Saved data entries ▸
────────────────
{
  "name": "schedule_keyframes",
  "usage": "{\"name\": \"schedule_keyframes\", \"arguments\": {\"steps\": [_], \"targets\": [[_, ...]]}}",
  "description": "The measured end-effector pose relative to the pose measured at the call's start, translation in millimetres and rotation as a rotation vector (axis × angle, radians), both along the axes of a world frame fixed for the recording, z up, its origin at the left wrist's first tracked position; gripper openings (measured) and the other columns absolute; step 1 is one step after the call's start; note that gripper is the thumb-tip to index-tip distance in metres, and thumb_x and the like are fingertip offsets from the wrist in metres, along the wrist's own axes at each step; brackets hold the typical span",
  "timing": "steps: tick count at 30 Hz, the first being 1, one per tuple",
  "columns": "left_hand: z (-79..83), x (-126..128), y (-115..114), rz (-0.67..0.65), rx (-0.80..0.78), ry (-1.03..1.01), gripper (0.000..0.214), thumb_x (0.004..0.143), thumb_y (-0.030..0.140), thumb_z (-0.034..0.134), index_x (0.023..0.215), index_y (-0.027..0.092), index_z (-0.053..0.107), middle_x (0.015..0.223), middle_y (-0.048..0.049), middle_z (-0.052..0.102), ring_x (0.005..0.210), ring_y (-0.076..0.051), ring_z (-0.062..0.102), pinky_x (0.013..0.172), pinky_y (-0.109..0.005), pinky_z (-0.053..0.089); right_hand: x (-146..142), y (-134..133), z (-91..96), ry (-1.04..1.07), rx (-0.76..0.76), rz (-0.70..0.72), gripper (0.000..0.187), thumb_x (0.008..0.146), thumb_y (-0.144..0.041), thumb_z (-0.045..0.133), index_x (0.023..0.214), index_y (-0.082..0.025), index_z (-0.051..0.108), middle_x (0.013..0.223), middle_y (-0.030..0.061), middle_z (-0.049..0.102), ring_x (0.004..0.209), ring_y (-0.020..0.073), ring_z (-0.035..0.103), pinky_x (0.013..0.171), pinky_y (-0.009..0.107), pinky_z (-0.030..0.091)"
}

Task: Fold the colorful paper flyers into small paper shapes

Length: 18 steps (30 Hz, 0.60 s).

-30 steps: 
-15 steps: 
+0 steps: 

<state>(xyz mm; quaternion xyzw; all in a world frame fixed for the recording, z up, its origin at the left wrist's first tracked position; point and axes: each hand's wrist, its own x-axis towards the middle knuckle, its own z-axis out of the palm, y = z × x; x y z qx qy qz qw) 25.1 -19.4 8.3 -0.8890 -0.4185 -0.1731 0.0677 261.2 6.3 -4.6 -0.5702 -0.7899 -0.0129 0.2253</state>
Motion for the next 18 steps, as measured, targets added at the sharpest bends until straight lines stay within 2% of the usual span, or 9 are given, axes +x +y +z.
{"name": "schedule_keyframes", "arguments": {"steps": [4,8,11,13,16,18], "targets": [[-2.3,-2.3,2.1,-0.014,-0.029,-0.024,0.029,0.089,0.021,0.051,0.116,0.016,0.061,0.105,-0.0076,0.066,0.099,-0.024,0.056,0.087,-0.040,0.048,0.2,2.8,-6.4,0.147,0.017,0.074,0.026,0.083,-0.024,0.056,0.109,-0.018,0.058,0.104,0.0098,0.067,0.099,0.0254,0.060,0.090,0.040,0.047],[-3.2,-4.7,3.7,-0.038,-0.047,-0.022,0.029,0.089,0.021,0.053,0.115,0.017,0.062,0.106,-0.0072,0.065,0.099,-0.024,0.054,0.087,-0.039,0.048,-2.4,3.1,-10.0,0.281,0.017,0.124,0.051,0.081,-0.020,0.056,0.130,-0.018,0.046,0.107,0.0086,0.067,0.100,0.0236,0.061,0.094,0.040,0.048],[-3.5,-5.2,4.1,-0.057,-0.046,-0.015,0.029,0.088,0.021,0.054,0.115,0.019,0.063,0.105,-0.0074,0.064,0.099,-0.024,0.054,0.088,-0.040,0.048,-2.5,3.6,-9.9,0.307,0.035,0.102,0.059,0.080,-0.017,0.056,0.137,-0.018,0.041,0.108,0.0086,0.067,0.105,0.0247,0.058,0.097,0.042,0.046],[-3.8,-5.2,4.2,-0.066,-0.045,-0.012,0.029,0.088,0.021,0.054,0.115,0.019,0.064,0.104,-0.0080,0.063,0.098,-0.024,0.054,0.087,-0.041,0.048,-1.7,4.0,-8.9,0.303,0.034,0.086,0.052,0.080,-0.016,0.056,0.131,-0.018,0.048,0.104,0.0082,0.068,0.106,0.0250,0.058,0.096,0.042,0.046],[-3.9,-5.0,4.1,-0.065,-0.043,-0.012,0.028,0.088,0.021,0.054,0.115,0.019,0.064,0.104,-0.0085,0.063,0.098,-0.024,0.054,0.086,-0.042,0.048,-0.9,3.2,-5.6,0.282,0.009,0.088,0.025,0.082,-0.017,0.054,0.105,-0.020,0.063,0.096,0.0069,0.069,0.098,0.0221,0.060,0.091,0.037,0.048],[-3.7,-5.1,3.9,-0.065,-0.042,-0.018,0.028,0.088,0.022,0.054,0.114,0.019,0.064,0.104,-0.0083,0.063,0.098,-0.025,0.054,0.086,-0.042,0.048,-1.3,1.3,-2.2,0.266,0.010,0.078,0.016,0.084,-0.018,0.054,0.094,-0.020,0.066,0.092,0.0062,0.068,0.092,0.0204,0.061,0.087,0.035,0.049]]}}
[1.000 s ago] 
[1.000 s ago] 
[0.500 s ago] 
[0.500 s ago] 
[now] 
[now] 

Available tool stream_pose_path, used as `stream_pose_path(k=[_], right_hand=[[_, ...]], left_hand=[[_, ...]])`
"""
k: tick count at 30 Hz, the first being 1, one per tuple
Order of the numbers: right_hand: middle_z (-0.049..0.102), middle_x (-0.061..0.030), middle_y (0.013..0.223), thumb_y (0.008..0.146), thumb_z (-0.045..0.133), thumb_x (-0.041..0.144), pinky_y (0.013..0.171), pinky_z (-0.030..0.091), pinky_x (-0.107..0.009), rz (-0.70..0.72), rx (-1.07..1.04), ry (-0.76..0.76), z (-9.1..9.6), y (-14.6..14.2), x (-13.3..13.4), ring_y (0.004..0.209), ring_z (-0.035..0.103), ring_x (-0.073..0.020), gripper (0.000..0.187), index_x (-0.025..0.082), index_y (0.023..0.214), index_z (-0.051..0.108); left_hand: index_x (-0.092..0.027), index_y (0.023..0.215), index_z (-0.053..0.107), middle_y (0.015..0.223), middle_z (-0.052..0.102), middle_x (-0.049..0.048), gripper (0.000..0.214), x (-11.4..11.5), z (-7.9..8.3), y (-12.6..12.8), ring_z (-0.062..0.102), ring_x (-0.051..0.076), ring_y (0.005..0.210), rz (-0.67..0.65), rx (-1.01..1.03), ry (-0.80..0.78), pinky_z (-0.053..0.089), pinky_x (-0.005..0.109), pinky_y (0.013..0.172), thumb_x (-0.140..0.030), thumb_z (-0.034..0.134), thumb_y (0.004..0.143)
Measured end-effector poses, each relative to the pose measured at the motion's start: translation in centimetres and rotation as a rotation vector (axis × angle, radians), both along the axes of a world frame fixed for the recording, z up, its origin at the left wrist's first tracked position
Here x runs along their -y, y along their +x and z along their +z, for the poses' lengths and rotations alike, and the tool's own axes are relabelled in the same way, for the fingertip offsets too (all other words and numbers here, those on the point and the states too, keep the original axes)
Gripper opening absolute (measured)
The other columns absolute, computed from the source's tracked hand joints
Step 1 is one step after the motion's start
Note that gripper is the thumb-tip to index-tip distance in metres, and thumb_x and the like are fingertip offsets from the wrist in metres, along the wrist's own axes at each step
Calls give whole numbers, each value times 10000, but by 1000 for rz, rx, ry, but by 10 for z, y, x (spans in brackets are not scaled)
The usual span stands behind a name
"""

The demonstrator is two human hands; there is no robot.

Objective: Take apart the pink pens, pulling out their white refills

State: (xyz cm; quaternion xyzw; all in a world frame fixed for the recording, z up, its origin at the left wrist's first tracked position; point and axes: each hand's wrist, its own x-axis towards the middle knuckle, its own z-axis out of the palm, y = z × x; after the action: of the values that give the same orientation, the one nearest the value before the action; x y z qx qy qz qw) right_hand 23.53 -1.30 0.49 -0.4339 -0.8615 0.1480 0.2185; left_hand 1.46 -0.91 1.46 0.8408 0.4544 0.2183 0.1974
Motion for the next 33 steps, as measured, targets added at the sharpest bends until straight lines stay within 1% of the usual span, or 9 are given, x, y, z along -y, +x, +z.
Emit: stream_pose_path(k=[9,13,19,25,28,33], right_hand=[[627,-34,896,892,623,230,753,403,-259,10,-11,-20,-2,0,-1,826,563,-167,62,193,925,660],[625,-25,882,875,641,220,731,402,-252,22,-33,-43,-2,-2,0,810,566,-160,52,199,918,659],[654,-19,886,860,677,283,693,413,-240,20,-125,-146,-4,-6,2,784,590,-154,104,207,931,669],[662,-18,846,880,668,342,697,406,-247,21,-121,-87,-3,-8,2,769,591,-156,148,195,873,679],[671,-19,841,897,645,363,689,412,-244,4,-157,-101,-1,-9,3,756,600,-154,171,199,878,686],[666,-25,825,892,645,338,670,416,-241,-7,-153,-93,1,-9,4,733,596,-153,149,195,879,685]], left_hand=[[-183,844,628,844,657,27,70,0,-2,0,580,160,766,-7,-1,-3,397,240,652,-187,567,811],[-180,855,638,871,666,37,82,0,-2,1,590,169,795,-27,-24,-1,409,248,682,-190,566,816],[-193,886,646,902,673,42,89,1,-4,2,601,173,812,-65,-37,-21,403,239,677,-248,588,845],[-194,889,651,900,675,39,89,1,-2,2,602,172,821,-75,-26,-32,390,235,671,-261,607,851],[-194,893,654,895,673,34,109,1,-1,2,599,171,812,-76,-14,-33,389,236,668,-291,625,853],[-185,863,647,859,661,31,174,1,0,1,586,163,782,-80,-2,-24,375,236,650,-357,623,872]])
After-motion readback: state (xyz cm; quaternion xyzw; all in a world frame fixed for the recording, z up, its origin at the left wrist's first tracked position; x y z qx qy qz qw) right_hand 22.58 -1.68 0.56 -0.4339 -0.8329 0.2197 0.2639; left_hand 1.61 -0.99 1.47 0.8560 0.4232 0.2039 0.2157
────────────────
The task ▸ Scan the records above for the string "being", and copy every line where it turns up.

Solution for this task ▸
  "timing": "steps: tick count at 30 Hz, the first being 1, one per tuple",
k: tick count at 30 Hz, the first being 1, one per tuple

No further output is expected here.